SOURCE MATERIAL »
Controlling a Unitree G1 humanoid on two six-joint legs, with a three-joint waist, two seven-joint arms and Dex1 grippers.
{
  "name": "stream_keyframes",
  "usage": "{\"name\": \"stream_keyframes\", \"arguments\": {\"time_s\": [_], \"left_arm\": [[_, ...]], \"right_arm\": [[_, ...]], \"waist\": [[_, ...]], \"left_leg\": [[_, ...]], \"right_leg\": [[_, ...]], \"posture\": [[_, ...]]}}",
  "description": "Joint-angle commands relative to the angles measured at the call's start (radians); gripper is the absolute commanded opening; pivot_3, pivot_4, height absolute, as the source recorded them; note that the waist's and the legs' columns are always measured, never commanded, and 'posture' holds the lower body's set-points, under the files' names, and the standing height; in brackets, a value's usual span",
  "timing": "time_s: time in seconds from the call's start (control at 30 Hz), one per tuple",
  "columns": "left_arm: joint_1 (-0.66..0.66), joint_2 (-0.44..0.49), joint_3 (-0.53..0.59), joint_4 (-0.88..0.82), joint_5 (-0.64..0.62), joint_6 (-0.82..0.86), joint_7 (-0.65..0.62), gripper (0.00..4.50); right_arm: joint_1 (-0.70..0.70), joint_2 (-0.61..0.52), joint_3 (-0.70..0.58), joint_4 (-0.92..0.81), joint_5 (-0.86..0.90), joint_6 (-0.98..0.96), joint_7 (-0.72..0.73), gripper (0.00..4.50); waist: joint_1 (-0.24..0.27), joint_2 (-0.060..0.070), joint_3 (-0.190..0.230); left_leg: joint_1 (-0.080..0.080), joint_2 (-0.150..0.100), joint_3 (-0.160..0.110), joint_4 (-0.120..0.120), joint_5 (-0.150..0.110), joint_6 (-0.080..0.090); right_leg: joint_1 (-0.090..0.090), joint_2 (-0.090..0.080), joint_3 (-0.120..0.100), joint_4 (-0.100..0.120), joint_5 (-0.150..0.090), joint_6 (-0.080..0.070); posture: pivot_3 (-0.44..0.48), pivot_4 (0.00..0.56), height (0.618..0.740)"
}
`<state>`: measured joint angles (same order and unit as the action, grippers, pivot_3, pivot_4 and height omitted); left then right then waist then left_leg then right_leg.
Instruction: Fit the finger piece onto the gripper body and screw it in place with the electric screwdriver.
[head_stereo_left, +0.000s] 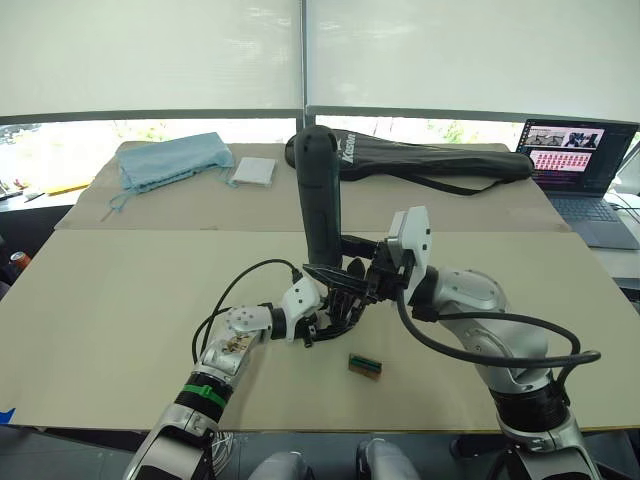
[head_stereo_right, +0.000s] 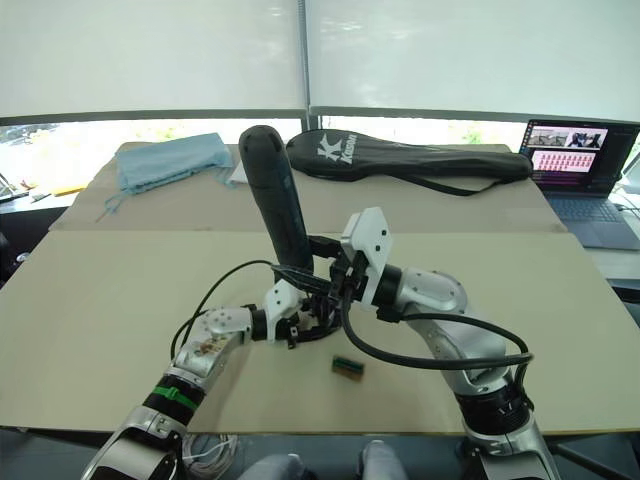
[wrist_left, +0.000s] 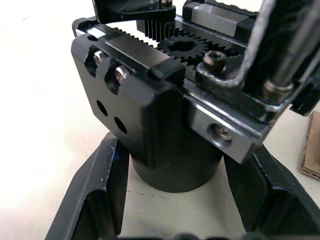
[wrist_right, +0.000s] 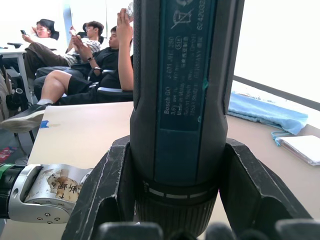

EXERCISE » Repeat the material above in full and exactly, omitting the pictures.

ANSWER BOX »
Controlling a Unitree G1 humanoid on two six-joint legs, with a three-joint waist, two seven-joint arms and Dex1 grippers.
{
  "name": "stream_keyframes",
  "usage": "{\"name\": \"stream_keyframes\", \"arguments\": {\"time_s\": [_], \"left_arm\": [[_, ...]], \"right_arm\": [[_, ...]], \"waist\": [[_, ...]], \"left_leg\": [[_, ...]], \"right_leg\": [[_, ...]], \"posture\": [[_, ...]]}}",
  "description": "Joint-angle commands relative to the angles measured at the call's start (radians); gripper is the absolute commanded opening; pivot_3, pivot_4, height absolute, as the source recorded them; note that the waist's and the legs' columns are always measured, never commanded, and 'posture' holds the lower body's set-points, under the files' names, and the standing height; in brackets, a value's usual span",
  "timing": "time_s: time in seconds from the call's start (control at 30 Hz), one per tuple",
  "columns": "left_arm: joint_1 (-0.66..0.66), joint_2 (-0.44..0.49), joint_3 (-0.53..0.59), joint_4 (-0.88..0.82), joint_5 (-0.64..0.62), joint_6 (-0.82..0.86), joint_7 (-0.65..0.62), gripper (0.00..4.50); right_arm: joint_1 (-0.70..0.70), joint_2 (-0.61..0.52), joint_3 (-0.70..0.58), joint_4 (-0.92..0.81), joint_5 (-0.86..0.90), joint_6 (-0.98..0.96), joint_7 (-0.72..0.73), gripper (0.00..4.50); waist: joint_1 (-0.24..0.27), joint_2 (-0.060..0.070), joint_3 (-0.190..0.230); left_leg: joint_1 (-0.080..0.080), joint_2 (-0.150..0.100), joint_3 (-0.160..0.110), joint_4 (-0.120..0.120), joint_5 (-0.150..0.110), joint_6 (-0.080..0.090); right_leg: joint_1 (-0.090..0.090), joint_2 (-0.090..0.080), joint_3 (-0.120..0.100), joint_4 (-0.100..0.120), joint_5 (-0.150..0.090), joint_6 (-0.080..0.070); posture: pivot_3 (-0.44..0.48), pivot_4 (0.00..0.56), height (0.618..0.740)"
}
`<state>`: measured joint angles (same order and unit as the action, grippers, pivot_3, pivot_4 and height omitted); left then right then waist then left_leg then right_leg.
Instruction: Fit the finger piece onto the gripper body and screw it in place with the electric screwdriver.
[head_stereo_left, +0.000s] 
[head_stereo_right, +0.000s] 
[wrist_left, +0.000s] 
[wrist_right, +0.000s] 

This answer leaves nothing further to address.